= Central Directorate of the Judicial Police =

French national judicial police

Logo of the Central Directorate of the Judicial Police

The Central Directorate of the Judicial Police (Direction centrale de la police judiciaire; DCPJ) is a directorate of the French National Police whose national and territorial responsibility is investigating and fighting serious crime. It was established in 1907 and later reorganized under an ordinance issued on 5 August 2009.

==Mission and responsibilities==
The judicial police in France are responsible for fighting serious crime across the entire country. To oversee their operations, the Central Directorate was created in 1966 to oversee it. It manages central services with national authority, such as OCTRIS, OCLCO and SDAT. It also supervises regional directorates.

The Directorate is focused on the investigation of organized crime, terrorism, cybercrime, and other serious and complex forms of criminal behaviour in France.

Its responsibilities and focus evolved over time. In 2009, the following were directly mentioned:

- Crimes against persons and properties
- Missing persons
- Arms trafficking
- Fugitives
- International fraud
- Prostitution
- Art trafficking
- Stolen vehicles and documents
- Terrorism
- Drug trafficking
- Money laundering
- White-collar crime
- Counterfeiting
- Cybercrime

==Organisation==
The DCPJ is itself divided into sub-directorates:
- The sous-direction de la lutte contre la criminalité organisée et la délinquance financière (SDLCODF) – Organised and financial crime sub-directorate.
- The sous-direction Anti-terroriste (SDAT) – Anti-terrorist sub-directorate.
- The sous-direction de la lutte contre la cybercriminalité – Cybercrime sub-directorate.
- The sous-direction de la police technique et scientifique (SDPTS) – Police Technical and Scientific sub-directorate.
- The sous-direction des ressources, de l'évaluation et de la stratégie (SDRES) – Resources, evaluations, and strategy sub-directorate.

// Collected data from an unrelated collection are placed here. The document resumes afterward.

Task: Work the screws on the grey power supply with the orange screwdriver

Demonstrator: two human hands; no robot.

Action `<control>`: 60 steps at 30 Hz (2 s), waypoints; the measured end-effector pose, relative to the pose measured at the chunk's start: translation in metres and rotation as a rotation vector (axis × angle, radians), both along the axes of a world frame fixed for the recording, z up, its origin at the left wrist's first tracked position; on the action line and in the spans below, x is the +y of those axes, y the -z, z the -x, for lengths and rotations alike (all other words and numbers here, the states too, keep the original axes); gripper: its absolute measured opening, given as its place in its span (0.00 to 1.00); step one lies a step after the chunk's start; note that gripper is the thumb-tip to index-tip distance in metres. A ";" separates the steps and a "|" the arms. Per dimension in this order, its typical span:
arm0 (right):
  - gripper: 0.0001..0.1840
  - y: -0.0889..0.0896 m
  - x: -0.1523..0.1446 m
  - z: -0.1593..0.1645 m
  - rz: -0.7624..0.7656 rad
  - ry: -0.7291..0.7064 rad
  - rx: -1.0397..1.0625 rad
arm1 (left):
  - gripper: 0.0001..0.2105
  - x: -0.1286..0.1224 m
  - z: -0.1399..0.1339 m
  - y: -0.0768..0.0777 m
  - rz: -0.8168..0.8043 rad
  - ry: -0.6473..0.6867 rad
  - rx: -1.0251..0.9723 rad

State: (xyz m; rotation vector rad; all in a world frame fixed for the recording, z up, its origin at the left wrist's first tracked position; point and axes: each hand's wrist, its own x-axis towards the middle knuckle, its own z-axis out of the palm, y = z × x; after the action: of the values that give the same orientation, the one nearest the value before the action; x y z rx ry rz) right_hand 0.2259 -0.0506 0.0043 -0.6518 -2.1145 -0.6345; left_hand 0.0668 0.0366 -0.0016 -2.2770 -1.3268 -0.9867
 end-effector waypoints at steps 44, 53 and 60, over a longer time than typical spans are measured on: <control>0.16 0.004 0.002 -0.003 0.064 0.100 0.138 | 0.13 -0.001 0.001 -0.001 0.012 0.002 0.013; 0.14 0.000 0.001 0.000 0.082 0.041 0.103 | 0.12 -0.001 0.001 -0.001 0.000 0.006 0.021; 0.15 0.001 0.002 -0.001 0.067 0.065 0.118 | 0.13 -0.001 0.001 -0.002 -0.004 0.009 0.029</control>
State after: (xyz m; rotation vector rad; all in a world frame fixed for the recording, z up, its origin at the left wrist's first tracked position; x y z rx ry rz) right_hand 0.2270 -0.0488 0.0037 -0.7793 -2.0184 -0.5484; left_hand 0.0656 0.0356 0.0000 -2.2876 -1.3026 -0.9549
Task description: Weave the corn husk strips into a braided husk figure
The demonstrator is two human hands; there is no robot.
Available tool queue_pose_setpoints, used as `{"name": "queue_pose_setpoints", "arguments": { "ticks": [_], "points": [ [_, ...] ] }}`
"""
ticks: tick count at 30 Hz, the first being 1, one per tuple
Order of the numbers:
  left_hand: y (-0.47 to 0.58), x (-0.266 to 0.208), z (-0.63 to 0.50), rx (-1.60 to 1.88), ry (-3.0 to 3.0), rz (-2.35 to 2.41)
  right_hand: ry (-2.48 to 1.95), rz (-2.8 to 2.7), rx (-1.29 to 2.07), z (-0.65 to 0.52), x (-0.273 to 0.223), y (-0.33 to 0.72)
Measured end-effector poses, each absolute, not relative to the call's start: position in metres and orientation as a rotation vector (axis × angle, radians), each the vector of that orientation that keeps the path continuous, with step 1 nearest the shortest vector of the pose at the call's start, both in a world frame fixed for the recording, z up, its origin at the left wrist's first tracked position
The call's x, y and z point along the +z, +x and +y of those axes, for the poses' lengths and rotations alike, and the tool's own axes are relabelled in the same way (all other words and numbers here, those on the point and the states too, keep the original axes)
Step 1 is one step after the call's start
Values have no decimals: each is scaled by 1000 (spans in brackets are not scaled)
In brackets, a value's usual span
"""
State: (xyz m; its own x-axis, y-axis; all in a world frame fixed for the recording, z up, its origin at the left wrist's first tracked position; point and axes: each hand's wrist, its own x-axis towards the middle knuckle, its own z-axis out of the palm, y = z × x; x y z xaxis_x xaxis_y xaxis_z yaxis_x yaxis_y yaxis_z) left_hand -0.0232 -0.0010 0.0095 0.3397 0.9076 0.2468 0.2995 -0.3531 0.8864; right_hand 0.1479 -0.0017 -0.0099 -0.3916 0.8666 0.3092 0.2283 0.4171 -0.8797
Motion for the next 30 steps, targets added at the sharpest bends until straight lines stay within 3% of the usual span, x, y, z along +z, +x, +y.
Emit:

A major part of the Police judiciaire (PJ) in France is actually composed by territorial services (DIPJ/DRPJ).

According to a report from the French Senate, as of July 2022, the DCPJ employed 5,673 personnel, including approximately 3,800 investigators.

== History ==

The first national judicial police was created in 1907 by Georges Clemenceau acting as Minister of the Interior, and Célestin Hennion. Before that, the police were local forces, and had trouble coping with new large gangs acting on broader areas, using cars and railways to move (while police had bicycles or horses). The 12 Brigades régionales de police mobile (Regional Brigades of Mobile Police), based in major cities with large jurisdictions had a total of 500 officers. They were well-trained, operated 24/7 surveillance of suspects, used the Bertillon system, had telephones and quickly got cars. The brigades achieved notable results, including the arrest of the infamous Bonnot Gang. As Georges Clemenceau was nicknamed "Le Tigre" (tiger), the units became known as Brigades du Tigre (Tiger Squad) and were later featured in Les Brigades du Tigre. Nowadays the logo of the DCPJ figures a tiger and the silhouette of Clemenceau.